I have a 91 HB KC w/5 sp. that the previous owner had installed aftermarket cruise and it works very well. Not sure what brand, don't see a name anywhere. The only drawback is there isn't an indicator light. A couple of times I've been cruising along and pushed in the clutch- revs to the moon! I haven't done that in a long time tho. The good thing about aftermarket is you'll get complete instructions. If you go the j/y route you'll be on your own.


----------



## SPEEDO (Jun 9, 2003)

Much easier and cheaper to go with a aftermarket set up...


----------



## wolfman01 (Nov 26, 2008)

I concur, just buy an aftermarket kit. I've installed them in many vehicles, including a kei class minitruck. If it's your first one, then prepare to take some time to make sure that everything is installed correctly. I've gotten to the point where I can install one in the matter of an hour.


----------



## n4dou (Nov 3, 2004)

Thanks everyone for responding. 

I have seen one kit that is a "push pedal" and then another kit on a website that warns not to use a push pedal. Then I have seen electronic kits and vacuum kits. What is the difference and what should I buy for my truck?


----------



## wolfman01 (Nov 26, 2008)

I've personally never heard of "push pedal" kits, and assume that these are more recent aftermarket versions designed to get around the "drive by wire" throttles that are being used in more new cars. I would not recommend using this version until they have a chance to prove that they are safe.

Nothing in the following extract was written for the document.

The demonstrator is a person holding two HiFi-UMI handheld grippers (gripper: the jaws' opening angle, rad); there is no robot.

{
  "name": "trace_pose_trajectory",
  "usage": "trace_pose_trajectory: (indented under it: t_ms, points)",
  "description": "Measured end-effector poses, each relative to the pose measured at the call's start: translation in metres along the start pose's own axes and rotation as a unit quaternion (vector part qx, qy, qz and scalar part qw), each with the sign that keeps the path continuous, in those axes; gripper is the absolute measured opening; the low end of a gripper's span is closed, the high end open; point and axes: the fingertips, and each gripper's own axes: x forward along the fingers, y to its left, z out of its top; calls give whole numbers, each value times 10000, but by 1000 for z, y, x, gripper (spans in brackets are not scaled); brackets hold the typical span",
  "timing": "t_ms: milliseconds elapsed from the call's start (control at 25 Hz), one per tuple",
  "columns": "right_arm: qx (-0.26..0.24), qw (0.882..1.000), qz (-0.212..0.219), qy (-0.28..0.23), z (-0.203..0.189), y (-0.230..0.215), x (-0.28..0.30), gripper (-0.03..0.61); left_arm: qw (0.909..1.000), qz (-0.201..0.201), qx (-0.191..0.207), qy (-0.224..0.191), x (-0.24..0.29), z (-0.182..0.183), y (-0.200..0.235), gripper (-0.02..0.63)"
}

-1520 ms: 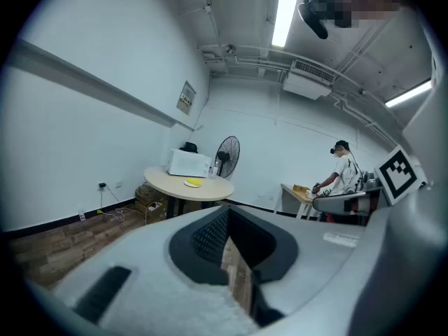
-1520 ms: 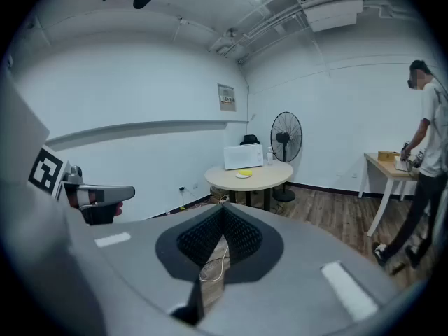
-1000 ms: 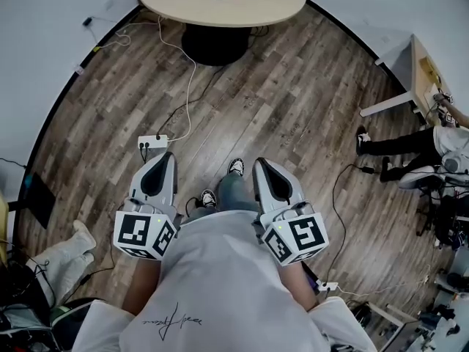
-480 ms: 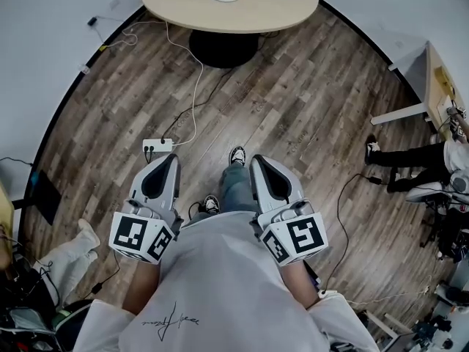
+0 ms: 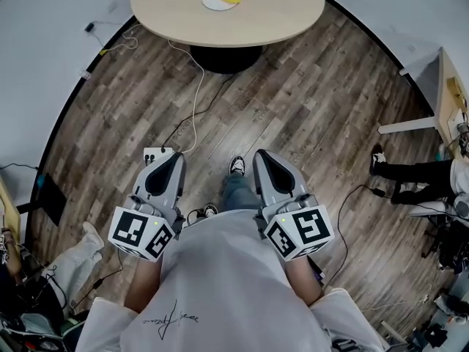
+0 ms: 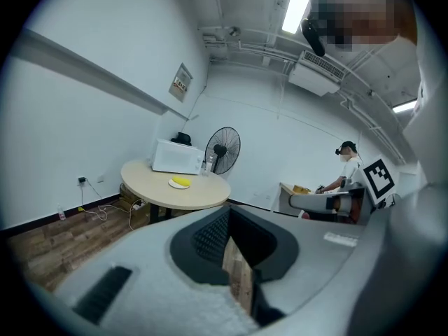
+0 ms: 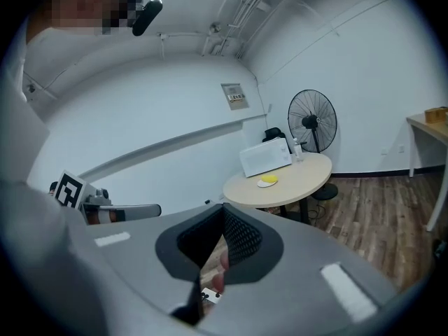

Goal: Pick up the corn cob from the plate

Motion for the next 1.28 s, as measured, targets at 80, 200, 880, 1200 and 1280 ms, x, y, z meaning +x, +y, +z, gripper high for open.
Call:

For our trucks, you can use either the vacuum actuated version or electronic version. Electronic cruise controls will give you more throttle response on hills, since they don't depend on engine vacuum to regulate the servo. Their downside is that you will have a slight dip in fuel mileage on hilly terrain over the vacuum version. Vacuum servos use engine vacuum to operate the servo. Their downside is that they will not use the full throttle travel as it will lose vacuum at full throttle. Fuel mileage is slightly better on hilly terrain, but you will lose more speed on hills. Vacuum servos can be slower to react to speed variations. 

I have no problem with installing either version in a vehicle. Between those two, feel free to choose the one you like best.


----------



## n4dou (Nov 3, 2004)

Thanks to everyone for the information. I will be going with an aftermarket cruise.


----------